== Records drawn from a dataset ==
——————————

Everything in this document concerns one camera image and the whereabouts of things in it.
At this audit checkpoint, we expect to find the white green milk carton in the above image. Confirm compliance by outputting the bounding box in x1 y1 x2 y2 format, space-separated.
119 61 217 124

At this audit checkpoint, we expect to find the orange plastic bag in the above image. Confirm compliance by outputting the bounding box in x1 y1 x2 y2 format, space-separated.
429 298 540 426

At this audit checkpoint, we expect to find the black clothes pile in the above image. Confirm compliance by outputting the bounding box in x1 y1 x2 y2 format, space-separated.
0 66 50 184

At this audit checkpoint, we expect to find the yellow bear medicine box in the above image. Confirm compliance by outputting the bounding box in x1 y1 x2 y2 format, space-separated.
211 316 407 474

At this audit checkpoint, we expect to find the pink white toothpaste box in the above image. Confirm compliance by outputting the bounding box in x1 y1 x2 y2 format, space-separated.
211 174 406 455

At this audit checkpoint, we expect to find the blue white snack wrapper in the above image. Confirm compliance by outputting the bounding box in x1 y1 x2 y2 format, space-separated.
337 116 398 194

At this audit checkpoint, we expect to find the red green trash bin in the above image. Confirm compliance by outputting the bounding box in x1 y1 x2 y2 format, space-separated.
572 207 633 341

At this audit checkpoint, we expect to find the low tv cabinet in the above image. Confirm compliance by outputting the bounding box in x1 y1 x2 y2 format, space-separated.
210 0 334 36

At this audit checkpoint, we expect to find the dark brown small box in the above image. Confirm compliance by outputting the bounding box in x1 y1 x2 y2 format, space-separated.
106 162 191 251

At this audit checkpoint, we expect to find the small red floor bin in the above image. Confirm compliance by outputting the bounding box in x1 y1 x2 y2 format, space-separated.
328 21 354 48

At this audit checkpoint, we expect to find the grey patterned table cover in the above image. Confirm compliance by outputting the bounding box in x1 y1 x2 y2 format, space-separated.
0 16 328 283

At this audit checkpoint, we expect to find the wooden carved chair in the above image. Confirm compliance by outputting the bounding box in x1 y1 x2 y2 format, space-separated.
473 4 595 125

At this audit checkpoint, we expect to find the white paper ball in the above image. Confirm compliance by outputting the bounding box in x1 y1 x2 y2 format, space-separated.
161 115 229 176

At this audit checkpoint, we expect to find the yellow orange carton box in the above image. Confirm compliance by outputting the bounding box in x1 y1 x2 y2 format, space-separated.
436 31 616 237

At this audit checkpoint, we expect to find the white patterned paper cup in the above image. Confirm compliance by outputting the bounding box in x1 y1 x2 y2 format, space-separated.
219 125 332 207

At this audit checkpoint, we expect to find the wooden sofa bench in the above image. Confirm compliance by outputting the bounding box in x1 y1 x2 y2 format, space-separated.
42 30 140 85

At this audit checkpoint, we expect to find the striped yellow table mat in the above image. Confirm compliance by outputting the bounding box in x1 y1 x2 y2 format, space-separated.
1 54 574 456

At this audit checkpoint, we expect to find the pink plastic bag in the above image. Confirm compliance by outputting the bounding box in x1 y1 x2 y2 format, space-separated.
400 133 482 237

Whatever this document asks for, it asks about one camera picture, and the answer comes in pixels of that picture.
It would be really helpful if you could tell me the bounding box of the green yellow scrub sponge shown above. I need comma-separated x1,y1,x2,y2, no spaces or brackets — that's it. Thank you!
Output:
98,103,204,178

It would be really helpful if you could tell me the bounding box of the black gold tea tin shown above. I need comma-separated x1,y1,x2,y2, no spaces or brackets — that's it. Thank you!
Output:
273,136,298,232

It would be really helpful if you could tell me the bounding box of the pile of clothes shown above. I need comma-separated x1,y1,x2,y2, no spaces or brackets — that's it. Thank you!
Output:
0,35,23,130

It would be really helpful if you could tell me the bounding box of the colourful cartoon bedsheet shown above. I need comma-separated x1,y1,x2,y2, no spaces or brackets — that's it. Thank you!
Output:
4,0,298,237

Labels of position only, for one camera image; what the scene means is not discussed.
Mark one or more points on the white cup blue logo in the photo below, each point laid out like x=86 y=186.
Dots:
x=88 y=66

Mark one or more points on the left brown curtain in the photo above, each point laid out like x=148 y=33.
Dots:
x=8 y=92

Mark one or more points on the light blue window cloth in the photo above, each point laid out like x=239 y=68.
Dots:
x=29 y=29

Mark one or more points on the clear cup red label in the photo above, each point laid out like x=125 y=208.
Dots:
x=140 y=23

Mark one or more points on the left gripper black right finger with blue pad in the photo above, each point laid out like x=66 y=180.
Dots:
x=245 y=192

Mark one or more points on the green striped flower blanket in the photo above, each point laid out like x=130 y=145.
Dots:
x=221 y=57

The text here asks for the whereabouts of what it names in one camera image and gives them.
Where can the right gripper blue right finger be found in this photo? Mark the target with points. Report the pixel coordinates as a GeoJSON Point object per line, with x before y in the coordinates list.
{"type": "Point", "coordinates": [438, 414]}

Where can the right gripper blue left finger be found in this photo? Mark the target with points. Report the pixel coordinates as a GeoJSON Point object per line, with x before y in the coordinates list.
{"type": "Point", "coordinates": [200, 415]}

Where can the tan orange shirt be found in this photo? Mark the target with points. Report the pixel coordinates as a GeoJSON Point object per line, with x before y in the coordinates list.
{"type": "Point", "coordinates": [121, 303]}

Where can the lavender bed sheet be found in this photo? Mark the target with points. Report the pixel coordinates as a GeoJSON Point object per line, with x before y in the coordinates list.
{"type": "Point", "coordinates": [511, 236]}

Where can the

——————————

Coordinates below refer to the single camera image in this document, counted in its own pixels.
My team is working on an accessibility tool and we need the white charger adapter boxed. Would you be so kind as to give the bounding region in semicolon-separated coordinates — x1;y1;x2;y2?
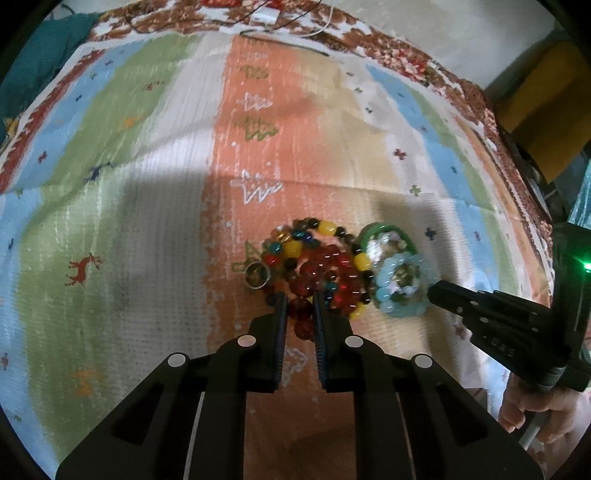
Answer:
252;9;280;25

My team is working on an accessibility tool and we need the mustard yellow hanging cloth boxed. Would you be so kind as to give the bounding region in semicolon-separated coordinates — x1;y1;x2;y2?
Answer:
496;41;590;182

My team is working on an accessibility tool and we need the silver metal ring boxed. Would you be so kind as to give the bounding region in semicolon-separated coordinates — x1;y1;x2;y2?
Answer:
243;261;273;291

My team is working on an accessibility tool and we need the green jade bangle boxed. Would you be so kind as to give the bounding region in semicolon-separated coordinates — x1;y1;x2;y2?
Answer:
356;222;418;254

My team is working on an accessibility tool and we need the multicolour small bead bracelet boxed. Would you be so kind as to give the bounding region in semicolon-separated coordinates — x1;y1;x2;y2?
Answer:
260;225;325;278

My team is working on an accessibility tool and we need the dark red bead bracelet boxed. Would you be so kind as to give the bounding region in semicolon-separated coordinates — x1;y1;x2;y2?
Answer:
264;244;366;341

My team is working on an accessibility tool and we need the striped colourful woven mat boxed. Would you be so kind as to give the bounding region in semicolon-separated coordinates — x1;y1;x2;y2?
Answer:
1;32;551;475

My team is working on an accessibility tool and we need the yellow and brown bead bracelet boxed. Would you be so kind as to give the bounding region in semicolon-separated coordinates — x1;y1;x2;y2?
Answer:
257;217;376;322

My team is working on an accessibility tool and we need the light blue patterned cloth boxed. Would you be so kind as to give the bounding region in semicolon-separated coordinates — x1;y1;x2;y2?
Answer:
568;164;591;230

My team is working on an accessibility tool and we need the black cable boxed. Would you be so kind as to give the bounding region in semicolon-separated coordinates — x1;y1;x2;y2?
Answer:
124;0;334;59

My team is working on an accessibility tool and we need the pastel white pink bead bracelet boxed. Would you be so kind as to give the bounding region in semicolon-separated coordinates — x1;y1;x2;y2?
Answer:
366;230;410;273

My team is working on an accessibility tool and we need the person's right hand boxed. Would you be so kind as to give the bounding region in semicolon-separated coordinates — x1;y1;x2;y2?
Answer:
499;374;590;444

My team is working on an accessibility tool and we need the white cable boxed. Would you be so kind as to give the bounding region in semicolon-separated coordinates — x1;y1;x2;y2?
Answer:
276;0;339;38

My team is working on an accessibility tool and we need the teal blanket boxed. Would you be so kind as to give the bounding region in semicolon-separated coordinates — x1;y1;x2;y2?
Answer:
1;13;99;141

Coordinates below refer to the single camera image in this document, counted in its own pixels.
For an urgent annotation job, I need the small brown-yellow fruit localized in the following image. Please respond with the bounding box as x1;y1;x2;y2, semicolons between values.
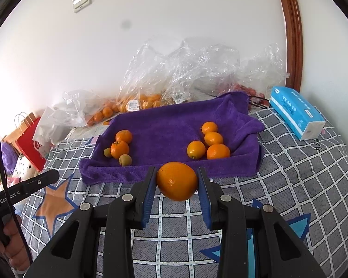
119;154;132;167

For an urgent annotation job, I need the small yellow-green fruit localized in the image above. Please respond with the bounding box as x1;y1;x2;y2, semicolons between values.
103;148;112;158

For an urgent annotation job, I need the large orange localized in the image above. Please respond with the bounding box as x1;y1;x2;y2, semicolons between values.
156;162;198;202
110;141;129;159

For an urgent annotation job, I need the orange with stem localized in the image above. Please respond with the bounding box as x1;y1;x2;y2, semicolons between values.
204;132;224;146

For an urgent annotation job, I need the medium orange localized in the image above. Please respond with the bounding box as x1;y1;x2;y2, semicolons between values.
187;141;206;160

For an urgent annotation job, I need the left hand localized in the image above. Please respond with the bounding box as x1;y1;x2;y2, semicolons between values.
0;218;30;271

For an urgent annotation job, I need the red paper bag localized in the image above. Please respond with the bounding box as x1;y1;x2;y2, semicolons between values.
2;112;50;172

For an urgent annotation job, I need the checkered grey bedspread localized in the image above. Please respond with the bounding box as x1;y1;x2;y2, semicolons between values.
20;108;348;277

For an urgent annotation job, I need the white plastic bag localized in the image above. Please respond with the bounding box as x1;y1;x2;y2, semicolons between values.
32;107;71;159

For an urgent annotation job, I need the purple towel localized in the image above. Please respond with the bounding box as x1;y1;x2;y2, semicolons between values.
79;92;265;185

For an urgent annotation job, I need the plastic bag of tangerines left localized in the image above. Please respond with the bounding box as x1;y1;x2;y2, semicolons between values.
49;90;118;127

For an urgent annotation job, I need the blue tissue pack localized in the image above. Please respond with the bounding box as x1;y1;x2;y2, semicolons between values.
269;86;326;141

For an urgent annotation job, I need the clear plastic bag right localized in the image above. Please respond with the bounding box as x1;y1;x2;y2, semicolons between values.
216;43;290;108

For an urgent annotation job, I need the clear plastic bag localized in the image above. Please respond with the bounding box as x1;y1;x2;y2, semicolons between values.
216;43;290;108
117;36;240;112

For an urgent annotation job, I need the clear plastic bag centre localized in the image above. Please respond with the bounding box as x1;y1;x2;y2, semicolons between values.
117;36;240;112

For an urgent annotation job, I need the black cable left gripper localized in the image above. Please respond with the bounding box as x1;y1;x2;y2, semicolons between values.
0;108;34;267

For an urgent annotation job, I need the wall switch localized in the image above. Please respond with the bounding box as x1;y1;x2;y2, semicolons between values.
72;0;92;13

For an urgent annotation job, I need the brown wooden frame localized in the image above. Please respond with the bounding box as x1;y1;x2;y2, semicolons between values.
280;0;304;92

——————————

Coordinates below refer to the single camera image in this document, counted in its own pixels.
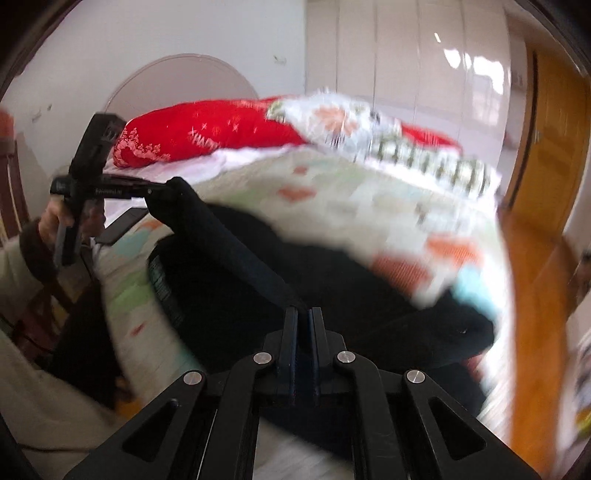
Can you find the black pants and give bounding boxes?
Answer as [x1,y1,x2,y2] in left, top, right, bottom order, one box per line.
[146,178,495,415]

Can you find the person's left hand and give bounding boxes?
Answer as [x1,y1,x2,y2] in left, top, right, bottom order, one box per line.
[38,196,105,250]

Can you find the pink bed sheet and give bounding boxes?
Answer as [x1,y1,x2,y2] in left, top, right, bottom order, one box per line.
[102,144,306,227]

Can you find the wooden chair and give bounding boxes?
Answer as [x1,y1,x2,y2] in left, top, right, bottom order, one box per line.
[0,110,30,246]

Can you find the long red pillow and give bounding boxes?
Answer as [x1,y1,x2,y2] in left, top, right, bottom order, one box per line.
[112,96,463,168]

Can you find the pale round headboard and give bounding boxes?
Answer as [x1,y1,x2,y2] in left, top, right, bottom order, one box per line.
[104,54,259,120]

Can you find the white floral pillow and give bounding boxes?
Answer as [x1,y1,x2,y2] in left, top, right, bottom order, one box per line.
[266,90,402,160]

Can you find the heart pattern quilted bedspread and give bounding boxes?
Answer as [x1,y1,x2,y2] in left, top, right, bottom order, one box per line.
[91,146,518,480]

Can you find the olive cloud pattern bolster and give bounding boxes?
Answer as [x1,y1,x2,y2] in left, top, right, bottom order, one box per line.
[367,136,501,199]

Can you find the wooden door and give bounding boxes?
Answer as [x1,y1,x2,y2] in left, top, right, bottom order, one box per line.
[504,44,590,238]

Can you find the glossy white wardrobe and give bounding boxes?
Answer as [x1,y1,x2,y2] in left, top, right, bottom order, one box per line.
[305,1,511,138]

——————————

== Description of the task ==
The line above containing "Labels of position", the line containing "The text here", and every line between them are to be transcribed exactly; no other line is wanted.

== Written solution ==
Labels of position only, for one camera image; what the scene means is not discussed.
Mark one or more points on the white cup blue logo in the photo below, each point laid out like x=86 y=186.
Dots:
x=88 y=66

Mark one or more points on the left brown curtain in the photo above, each point laid out like x=148 y=33.
Dots:
x=8 y=92

Mark one or more points on the light blue window cloth in the photo above, each point laid out like x=239 y=68.
Dots:
x=29 y=29

Mark one or more points on the clear cup red label in the photo above, each point laid out like x=125 y=208.
Dots:
x=140 y=23

Mark one or more points on the left gripper black right finger with blue pad in the photo above, each point laid out like x=66 y=180.
Dots:
x=245 y=192

Mark one or more points on the green striped flower blanket in the photo above, each point laid out like x=130 y=145.
Dots:
x=221 y=57

The text here asks for the whereabouts of what it names in one camera image and gives them.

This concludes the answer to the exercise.